Avec plus de deux millions de touristes qui ont visité Cuba l’année passée, portant le secteur touristique à la seconde place des ressources économiques du pays, le potentiel pour les investisseurs est grand. Mais ce qui a définitivement motivé ce Belge est plus personnel : « Je n’ai plus de vie en Europe. Je me suis remarié à Cuba et ma femme va bientôt accoucher. »
Lucas Verkstelagen est tombé littéralement amoureux de ce pays d’accueil. « Les gens sont pauvres mais sont plus heureux que nous, assure-t-il. C’est mieux de mourir à Cuba qu’en Europe. Je ne veux plus rentrer. » La misère moins pénible au soleil ? « Avec ma retraite d’Européen, je vais pouvoir faire vivre dix personnes, confie-t-il. Alors qu’en Europe, je survivrais difficilement. »

Le rêve communiste

Un choix de cœur qu’a aussi fait Michèle Claverie. Cette Française d’une soixantaine d’années vit à Cuba depuis 2008. « Ce pays m’attirait beaucoup pour ce qu’il représente car je suis de gauche, je suis même communiste, justifie-t-elle dans un large sourire. En 1985, j’ai eu la chance de venir à Cuba et là j’ai eu un choc. » Depuis, la Toulousaine s’est jurée de venir vivre à Cuba à sa retraite. Mais pour s’installer dans le « paradis » communiste, il faut remplir un certain nombre de conditions parmi lesquelles avoir un emploi. Elle se fait embaucher à Radio Habana où elle nous accueille avec fierté. Aujourd’hui, elle vit avec son mari cubain en bord de plage à quelques kilomètres de la capitale et n’imagine pas rentrer vivre en France.

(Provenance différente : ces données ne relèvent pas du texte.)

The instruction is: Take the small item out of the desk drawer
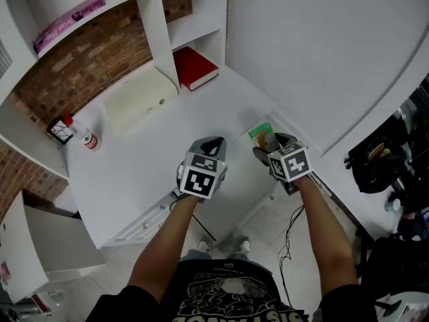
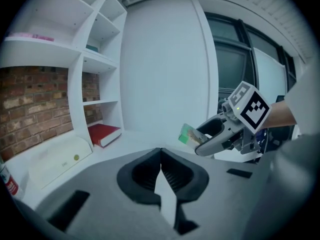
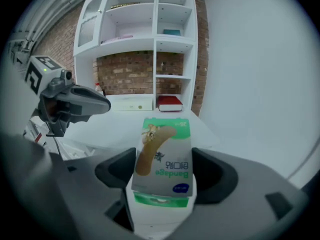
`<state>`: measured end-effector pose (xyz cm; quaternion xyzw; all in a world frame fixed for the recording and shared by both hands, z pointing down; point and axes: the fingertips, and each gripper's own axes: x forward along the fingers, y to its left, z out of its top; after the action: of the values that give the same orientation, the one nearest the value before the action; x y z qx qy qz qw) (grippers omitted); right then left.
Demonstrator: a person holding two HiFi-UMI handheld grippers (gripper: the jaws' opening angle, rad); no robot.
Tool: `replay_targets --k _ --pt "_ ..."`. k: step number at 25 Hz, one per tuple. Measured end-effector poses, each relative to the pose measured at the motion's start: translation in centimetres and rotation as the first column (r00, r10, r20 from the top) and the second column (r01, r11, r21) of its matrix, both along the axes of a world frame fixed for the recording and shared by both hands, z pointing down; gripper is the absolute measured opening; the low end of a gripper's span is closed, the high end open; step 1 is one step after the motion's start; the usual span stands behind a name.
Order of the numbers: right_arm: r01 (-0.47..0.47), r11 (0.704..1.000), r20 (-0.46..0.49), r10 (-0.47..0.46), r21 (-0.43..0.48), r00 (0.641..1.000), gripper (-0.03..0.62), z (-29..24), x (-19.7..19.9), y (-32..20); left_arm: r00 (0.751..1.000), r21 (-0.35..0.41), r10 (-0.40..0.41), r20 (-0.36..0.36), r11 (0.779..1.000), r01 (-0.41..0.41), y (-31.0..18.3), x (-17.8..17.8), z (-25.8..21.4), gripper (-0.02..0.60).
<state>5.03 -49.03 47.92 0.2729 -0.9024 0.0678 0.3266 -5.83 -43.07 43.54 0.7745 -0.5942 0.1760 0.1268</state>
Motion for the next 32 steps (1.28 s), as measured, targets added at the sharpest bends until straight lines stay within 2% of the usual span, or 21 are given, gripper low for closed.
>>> replay_targets --k 7,12,17,24,32 --pt "-0.102 0.992 0.070 0.097 0.076 0.993 0.351 -5.2 -0.3 1.8 0.999 0.042 0.055 -0.004 0.998 -0.054 -0.1 -1.1 -2.9 0.005" --pt "-0.180 0.976 0.125 0.165 0.124 0.978 0.351 -8.5 0.4 2.7 0.994 0.062 0.104 0.010 0.993 -0.105 0.0 -1.3 -4.5 0.005" --pt "-0.329 0.937 0.227 0.297 0.116 0.927 0.351 -10.9 2.2 4.2 0.988 0.086 0.152 0.018 0.984 -0.153 0.4 -1.3 -6.0 0.005" --pt "-0.435 0.888 0.321 0.373 0.147 0.871 0.351 -13.0 4.6 6.6 0.979 0.109 0.203 0.013 0.973 -0.204 1.0 -0.5 -7.2 0.005" --pt "-0.518 0.833 0.358 0.432 0.192 0.828 0.351 -13.8 6.9 9.1 0.975 0.142 0.221 0.015 0.965 -0.221 2.7 0.0 -8.1 0.005"
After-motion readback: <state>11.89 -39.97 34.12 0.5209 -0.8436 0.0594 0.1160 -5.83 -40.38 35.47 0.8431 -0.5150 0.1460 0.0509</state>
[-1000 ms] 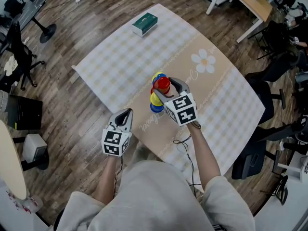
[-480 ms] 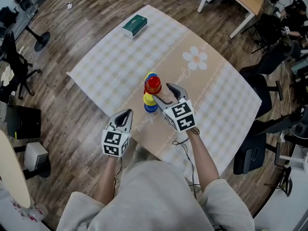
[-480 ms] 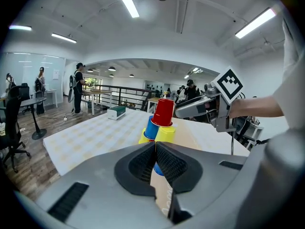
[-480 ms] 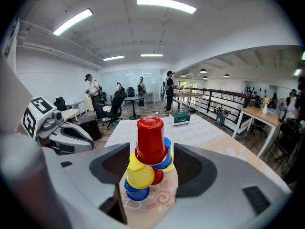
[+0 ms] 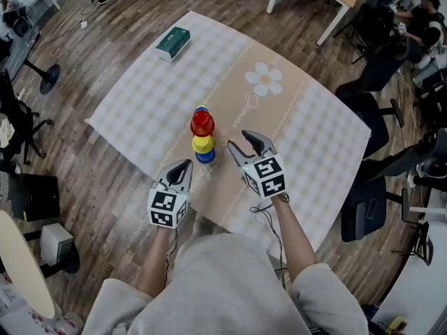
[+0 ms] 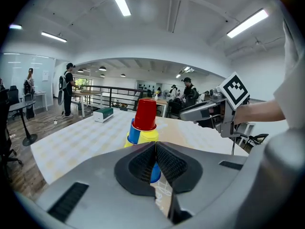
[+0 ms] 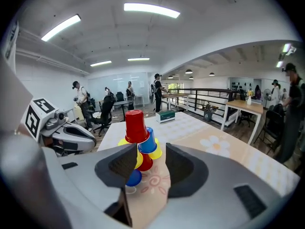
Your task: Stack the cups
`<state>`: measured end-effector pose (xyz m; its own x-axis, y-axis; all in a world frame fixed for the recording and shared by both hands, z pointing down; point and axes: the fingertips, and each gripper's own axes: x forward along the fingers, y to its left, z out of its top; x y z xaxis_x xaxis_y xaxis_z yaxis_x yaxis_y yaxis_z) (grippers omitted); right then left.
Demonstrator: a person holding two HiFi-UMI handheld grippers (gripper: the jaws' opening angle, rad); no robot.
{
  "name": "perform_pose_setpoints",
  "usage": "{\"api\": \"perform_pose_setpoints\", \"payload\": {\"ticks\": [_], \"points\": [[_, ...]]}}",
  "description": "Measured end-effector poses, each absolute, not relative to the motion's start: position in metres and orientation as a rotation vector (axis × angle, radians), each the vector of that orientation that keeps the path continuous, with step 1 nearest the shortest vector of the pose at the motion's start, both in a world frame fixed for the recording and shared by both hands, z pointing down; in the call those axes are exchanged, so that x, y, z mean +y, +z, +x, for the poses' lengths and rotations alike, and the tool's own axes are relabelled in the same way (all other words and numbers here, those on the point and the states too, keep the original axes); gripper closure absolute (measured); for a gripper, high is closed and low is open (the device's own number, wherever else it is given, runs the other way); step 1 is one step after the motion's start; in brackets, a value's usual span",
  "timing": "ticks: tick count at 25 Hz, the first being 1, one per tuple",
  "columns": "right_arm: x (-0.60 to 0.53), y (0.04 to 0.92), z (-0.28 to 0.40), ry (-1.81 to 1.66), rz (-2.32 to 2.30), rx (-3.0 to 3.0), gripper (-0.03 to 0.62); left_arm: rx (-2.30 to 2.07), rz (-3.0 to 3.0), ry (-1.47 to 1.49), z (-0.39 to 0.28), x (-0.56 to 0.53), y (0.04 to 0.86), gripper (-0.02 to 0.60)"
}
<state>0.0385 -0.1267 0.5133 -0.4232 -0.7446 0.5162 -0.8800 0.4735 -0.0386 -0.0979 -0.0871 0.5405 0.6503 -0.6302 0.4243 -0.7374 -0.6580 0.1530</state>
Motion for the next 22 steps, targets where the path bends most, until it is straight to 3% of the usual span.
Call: {"api": "perform_pose_setpoints", "payload": {"ticks": [10,22], "points": [[-0.092,0.507,0.118,0.436,1.626,-2.192,0.592,-0.977,2.643,0.498,-0.046,-0.080,0.531,0.568],[-0.044,0.507,0.175,0.457,1.792,-2.126,0.594,-0.889,2.717,0.501,-0.002,-0.078,0.519,0.568]]}}
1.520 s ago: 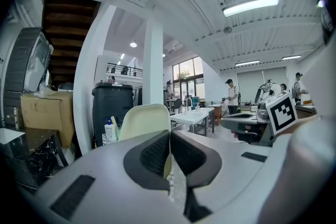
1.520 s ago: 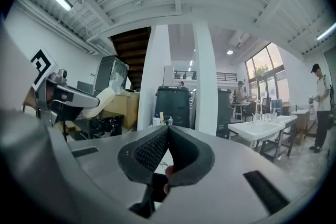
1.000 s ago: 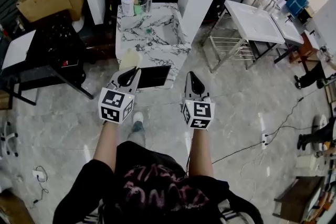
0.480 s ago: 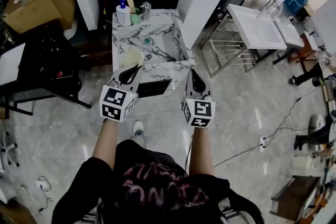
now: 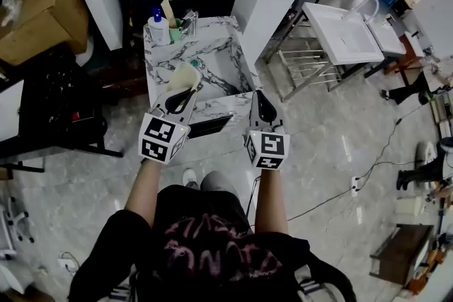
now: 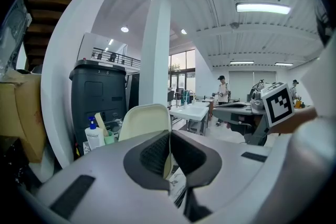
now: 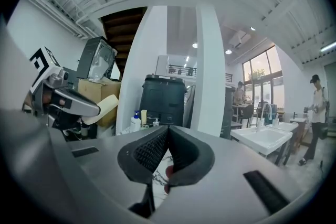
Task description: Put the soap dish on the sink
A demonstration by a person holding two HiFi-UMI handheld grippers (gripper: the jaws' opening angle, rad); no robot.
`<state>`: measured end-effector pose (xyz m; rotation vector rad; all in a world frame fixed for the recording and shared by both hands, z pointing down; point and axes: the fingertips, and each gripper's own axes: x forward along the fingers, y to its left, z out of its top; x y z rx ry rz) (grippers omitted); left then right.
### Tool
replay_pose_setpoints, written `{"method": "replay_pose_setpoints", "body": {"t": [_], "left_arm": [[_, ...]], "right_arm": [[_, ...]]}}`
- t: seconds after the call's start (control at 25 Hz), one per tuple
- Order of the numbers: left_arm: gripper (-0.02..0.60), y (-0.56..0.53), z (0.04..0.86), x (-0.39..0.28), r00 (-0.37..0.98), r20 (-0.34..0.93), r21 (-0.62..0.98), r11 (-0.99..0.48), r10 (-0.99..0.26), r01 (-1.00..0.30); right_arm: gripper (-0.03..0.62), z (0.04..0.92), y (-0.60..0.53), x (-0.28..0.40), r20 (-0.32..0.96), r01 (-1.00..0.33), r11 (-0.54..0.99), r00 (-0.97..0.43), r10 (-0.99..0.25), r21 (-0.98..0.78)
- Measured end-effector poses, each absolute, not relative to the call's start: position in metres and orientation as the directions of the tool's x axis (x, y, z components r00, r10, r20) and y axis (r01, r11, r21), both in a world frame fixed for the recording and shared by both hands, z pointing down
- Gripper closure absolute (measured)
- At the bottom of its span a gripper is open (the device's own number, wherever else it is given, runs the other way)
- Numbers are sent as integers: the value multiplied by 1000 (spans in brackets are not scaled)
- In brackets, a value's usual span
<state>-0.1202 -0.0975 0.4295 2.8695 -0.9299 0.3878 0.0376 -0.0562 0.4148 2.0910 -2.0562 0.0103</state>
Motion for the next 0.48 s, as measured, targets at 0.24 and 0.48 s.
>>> {"method": "replay_pose_setpoints", "body": {"t": [0.24, 0.48], "left_arm": [[557, -109, 430, -112, 796, 274, 25, -823, -540, -567], [558, -132, 433, -103, 787, 284, 23, -816, -548, -577]], "right_arm": [[580, 412, -70, 41, 152, -987, -5, 29, -988, 158], [580, 416, -96, 53, 151, -991, 0, 21, -988, 136]]}}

Malgré les paradoxes et les difficultés flagrantes du pays - capitale en décrépitude, économie au ralenti, pauvreté - , beaucoup d’étrangers voient encore Cuba comme l’eldorado communiste. La Toulousaine ne cesse de s’émerveiller du système cubain : « Regardez, j’ai pu me faire poser deux prothèses dentaires gratuitement. Des soins qu’en France je n’aurais pas pu me payer », avance-t-elle comme une preuve de réussite du modèle cubain. Faisant partie de cette génération ayant connue la chute du mur de Berlin et l’échec des démocraties populaires, Michèle vit son rêve communiste en terres cubaines.